Non official letters
A letter is a written message conveyed from one person (or group of people) to another through a medium.[clarification needed][1] The term usually excludes written material intended to be read in its original form by large numbers of people, such as newspapers and placards; however even these may include material in the form of an "open letter". Letters can be formal or informal. Besides being a means of communication and a store of information, letter writing has played a role in the reproduction of writing as an art throughout history.[1] Letters have been sent since antiquity and are mentioned in the Iliad.[2] Historians Herodotus and Thucydides mention and use letters in their writings.[3]

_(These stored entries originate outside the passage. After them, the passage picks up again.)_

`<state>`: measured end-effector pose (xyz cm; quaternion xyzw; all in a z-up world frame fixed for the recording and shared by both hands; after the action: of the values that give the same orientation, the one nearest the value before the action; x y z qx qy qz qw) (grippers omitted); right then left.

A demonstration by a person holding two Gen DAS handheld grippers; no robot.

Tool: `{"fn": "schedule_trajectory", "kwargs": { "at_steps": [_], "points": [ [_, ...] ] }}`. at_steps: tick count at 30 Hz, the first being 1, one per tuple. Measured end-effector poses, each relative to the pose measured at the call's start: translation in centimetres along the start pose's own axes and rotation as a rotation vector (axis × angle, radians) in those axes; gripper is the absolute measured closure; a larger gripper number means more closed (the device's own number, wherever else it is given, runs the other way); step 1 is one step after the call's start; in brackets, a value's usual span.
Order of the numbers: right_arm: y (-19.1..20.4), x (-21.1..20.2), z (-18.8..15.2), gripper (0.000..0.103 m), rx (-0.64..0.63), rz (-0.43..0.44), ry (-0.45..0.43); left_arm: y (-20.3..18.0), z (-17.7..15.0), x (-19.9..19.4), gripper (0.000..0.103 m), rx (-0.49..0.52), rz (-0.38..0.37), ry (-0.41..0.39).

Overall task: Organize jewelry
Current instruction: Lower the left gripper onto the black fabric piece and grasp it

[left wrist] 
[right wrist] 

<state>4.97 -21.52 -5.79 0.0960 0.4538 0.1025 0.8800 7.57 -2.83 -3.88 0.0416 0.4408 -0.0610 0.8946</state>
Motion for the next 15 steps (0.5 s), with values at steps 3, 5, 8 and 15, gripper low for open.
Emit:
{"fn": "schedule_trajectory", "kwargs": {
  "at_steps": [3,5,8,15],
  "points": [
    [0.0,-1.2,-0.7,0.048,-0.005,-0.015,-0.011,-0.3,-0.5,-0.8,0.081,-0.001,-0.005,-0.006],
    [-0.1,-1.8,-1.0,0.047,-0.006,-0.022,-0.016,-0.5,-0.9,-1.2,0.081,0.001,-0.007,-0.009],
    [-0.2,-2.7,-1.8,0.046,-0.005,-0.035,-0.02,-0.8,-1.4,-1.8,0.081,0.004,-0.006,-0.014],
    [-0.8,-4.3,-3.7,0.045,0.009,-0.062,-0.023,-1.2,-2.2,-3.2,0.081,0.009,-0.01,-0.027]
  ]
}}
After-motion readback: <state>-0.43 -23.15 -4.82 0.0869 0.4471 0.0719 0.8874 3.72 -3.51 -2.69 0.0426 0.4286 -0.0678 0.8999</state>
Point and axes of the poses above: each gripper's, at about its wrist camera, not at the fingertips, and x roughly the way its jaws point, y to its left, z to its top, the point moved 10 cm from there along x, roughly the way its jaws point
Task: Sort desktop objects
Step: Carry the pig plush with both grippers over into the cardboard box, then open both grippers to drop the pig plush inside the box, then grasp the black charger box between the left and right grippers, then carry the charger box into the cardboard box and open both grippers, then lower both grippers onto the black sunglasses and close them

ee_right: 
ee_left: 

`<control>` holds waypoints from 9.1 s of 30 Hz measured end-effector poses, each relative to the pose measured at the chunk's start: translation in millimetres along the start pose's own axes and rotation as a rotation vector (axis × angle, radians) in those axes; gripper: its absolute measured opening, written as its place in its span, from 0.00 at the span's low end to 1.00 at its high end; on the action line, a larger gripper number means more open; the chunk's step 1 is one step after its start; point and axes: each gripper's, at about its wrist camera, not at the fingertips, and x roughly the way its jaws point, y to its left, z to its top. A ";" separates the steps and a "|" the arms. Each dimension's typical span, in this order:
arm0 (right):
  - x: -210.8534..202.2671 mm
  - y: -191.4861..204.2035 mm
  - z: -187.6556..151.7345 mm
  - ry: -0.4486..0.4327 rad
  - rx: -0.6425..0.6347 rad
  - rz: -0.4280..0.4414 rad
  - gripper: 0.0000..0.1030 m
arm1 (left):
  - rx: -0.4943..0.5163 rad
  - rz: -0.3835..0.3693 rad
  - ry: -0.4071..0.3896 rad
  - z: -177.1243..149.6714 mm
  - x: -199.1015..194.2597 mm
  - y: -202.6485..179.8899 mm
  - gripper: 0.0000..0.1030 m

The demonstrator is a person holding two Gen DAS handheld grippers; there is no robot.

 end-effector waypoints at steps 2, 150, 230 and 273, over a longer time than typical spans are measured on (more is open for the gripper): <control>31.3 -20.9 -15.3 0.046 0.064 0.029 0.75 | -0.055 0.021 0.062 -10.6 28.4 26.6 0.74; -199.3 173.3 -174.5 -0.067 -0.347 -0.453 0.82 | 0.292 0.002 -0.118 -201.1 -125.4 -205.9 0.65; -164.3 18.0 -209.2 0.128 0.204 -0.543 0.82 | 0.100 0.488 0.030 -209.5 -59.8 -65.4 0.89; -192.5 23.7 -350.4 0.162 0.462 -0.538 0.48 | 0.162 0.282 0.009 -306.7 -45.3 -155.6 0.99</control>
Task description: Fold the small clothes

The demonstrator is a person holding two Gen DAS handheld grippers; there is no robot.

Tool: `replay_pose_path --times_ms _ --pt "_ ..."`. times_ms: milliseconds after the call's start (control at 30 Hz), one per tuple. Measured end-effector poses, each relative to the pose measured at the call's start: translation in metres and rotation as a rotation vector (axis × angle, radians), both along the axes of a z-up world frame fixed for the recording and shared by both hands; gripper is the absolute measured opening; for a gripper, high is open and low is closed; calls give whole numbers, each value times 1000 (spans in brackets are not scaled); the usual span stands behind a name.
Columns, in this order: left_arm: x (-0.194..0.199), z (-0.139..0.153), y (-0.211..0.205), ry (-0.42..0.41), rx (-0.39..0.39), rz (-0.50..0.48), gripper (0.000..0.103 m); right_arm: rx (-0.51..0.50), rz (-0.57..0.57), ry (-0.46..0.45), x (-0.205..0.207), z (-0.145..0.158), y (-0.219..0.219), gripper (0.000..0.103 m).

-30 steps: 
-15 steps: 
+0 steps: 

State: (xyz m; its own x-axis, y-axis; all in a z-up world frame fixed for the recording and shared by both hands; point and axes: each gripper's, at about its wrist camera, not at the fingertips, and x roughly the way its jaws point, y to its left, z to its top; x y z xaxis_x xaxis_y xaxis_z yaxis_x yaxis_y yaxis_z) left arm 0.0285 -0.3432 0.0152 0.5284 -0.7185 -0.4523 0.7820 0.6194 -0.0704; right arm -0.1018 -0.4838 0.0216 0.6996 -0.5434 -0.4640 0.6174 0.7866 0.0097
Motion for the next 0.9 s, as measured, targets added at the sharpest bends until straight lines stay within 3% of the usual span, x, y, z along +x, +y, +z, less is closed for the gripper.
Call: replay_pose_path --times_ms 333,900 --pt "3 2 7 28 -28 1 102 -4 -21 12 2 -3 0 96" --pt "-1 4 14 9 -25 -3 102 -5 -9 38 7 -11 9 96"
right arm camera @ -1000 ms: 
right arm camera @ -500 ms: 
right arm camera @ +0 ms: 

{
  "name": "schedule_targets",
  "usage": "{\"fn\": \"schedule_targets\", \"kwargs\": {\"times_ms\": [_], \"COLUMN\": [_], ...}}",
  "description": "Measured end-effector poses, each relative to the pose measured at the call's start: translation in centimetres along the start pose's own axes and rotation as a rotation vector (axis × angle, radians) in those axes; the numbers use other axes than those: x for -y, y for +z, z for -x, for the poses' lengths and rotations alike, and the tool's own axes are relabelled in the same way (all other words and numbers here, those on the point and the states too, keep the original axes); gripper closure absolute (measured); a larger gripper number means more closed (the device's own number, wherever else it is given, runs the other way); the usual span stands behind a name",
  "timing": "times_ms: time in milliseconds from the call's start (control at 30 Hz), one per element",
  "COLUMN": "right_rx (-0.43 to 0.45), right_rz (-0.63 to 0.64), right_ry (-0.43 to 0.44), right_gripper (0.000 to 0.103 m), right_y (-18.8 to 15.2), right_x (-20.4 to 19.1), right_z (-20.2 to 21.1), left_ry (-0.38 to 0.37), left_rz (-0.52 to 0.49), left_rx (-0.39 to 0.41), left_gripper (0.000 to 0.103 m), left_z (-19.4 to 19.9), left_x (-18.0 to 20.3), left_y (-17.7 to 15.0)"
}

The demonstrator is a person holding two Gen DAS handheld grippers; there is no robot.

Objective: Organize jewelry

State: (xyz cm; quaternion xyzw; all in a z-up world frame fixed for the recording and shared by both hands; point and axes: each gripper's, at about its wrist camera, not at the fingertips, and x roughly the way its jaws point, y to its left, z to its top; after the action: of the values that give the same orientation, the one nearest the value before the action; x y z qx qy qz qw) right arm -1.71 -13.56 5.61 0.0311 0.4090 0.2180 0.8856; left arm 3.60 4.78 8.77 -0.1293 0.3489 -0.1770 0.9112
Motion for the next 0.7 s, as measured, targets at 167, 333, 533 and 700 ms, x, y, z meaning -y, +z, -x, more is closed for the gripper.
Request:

Historically, letters have existed from, ancient India, ancient Egypt and Sumer, through Rome, Greece and China, up to the present day. During the 17th and 18th centuries, letters were used to self-educate.[clarification needed] The main purposes of letters were to send information, news and greetings. For some, letters were a way to practice critical reading, self-expressive writing, polemical writing and also exchange ideas with like-minded others. For some people, letters were seen as a written performance.[clarification needed] Letters make up several of the books of the Bible. Archives of correspondence, whether for personal, diplomatic, or business reasons, serve as primary sources for historians. At certain times, the writing of letters was thought to be an art form and a genre of literature, for instance in Byzantine epistolography.[4]
In the ancient world letters might be written on various different materials, including metal, lead, wax-coated wooden tablets, pottery fragments, animal skin, and papyrus. From Ovid, we learn that Acontius used an apple for his letter to Cydippe.[5] More recently, letters have mainly been written on paper: handwritten and more recently typed.
As communication technology has developed in recent history, posted letters on paper have become less important as a routine form of communication. For example, the development of the telegraph drastically shortened the time taken to send a communication, by sending it between distant points as an electrical signal. At the telegraph office closest to the destination, the signal was converted back into writing on paper and delivered to the recipient. The next step was the telex which avoided the need for local delivery. Then followed the fax (facsimile) machine: a letter could be transferred from the sender to the receiver through the telephone network as an image. These technologies did not displace physical letters as the primary route for communication; however today, the internet, by means of email, plays the main role in written communications, together with text messages; however, these email communications are not generally referred to as letters but rather as e-mail (or email) messages, messages or simply emails or e-mails, with the term "letter" generally being reserved for communications on paper.